Когда я прибежал, Тарнавский уже был на столе. Профессор Маленко заканчивал мытье рук. На предоперационное мытье рук затрачивается пятнадцать минут. Мой пантафаг сократил бы это до двух-трех максимум. Сестры готовили к операции желтое, худое тело больного. Он был в беспамятстве. Пока я рядом с профессором Маленко тер щеткой ногти, мы обменивались с ним соображениями относительно деталей предстоящей операции. Профессора вызвали прямо из театра, в антракте между вторым и третьим действием «Евгения Онегина». Заядлый меломан, он напевал отрывки арий Онегина, советуясь, что предпочесть для наркоза — эфир или хлороформ. По его мнению, артистка Грицова в роли Татьяны бесподобна. Я знал Грицову и соглашался с профессором, но мы не сходились в оценке артиста Барыленко, исполнителя роли Евгения. Профессор доказывал, что верхи у него хрипловаты, а я этого не замечал. Мы решили оперировать Тарнавского под эвипаном. Завтра в опере дают «Травиату», и профессор предлагал пойти вместе, чтобы проверить, кто из нас прав. Эвипан имеет то преимущество перед эфиром или хлороформом, что после него не бывает рвоты. Катря завтра как будто свободна, и я согласился пойти в оперу, но только предупредил профессора, что приду не один. Профессор подмигнул, и, помахивая поднятыми руками, мы направились к столу.
— Йод! — приказал профессор. — Кто на салфетках?
Тарнавскому начали мазать йодом живот. На салфетках была дежурная сестра.
— Считайте! — приказал профессор.
— Восемнадцать, — сосчитала сестра.
— Считайте вы, — приказал профессор дежурному врачу.
— Восемнадцать.
— А вы? — предложил он мне.
Я сосчитал. Было восемнадцать. Хирурги заставляют всех присутствующих пересчитывать приготовленные для операции салфетки. Потом, после операции, до того, как зашить живот, окровавленные салфетки пересчитываются снова для полной уверенности, что в животе больного не осталось ни одной, — потому что окровавленную салфетку невозможно отличить от кровоточащих тканей брюшной полости. Последним сосчитал сам профессор. Салфеток было восемнадцать.
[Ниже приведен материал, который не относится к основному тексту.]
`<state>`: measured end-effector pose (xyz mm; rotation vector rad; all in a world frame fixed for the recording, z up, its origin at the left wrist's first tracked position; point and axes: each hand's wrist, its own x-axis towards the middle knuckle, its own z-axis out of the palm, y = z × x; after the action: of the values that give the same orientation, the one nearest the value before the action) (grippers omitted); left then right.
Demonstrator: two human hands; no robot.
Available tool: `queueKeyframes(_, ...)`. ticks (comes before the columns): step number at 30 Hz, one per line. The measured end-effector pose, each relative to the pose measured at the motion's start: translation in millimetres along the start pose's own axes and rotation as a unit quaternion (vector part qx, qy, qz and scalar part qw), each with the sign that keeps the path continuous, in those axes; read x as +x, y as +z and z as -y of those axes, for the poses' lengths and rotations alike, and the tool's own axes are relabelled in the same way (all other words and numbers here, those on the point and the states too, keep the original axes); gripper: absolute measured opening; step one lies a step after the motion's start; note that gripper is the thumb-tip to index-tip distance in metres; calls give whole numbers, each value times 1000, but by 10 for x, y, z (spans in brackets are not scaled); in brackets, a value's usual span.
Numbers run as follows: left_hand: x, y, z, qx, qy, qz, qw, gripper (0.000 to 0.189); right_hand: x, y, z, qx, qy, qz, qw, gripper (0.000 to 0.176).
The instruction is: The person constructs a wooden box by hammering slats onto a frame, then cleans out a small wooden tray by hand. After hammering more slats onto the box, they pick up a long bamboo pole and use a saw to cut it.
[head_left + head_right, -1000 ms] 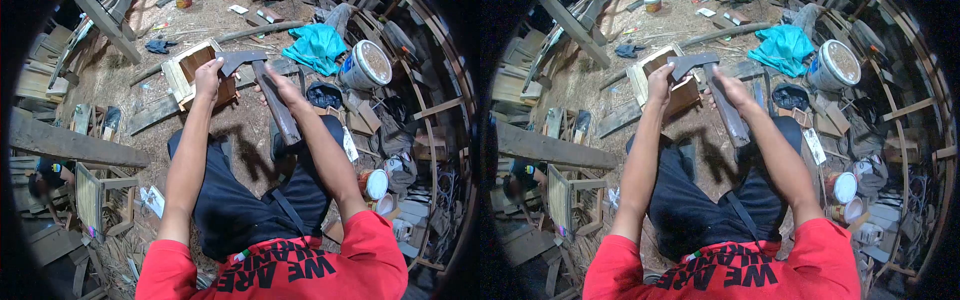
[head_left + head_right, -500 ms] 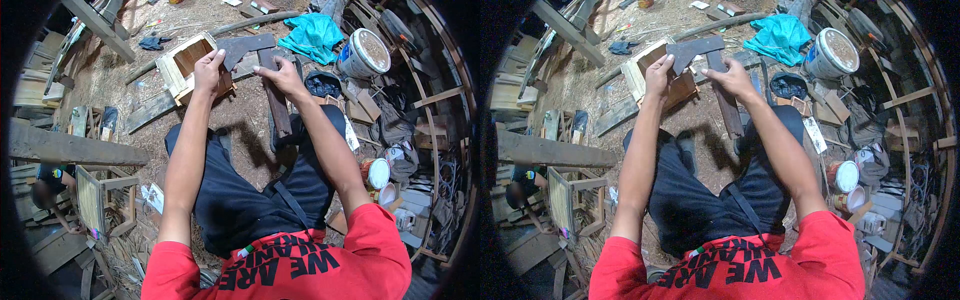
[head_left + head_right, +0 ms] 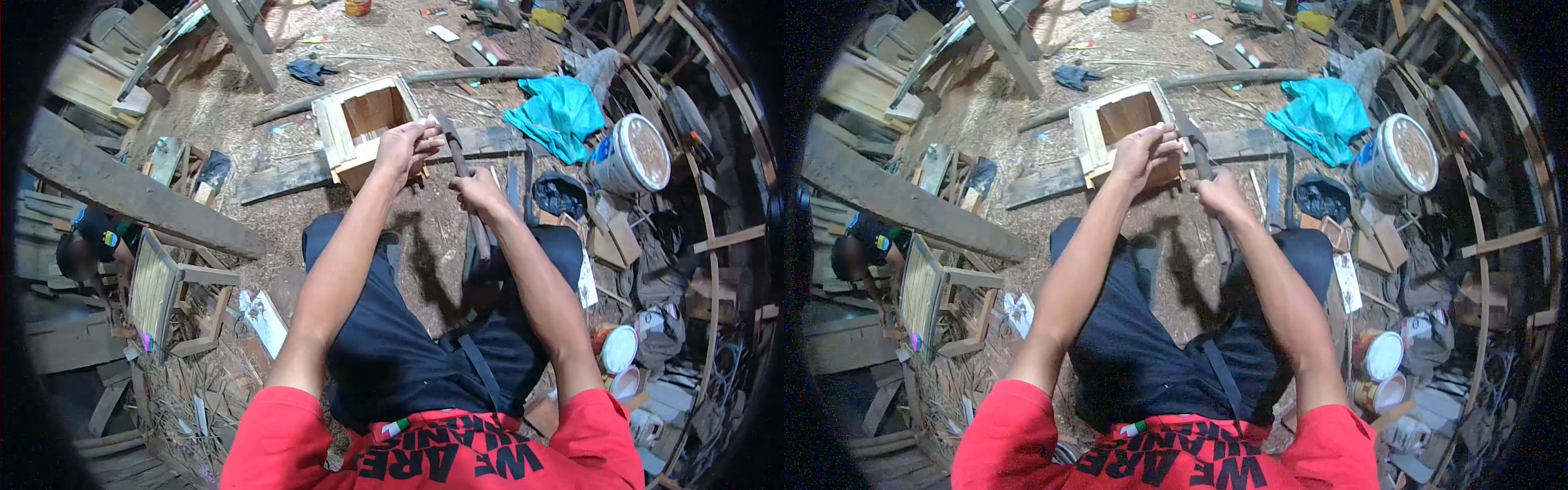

— Наркоз! — приказал профессор.
Наркоз впрыснула дежурная. Я стоял возле профессора. Мне важно было не пропустить ни одной детали и хорошенько разглядеть внутренности Тарнавского. Сестра подала профессору скальпель. Он натянул кожу на животе и одним длинным взмахом сделал разрез по линии альба сантиметров на пятнадцать. Я держал наготове зажимы. Кровь обагрила первые салфетки.
— Йод!
Я посмотрел на йод, и сердце мое сжалось. Мой пантафаг должен был бы заменить йод. Но я еще не изобрел его.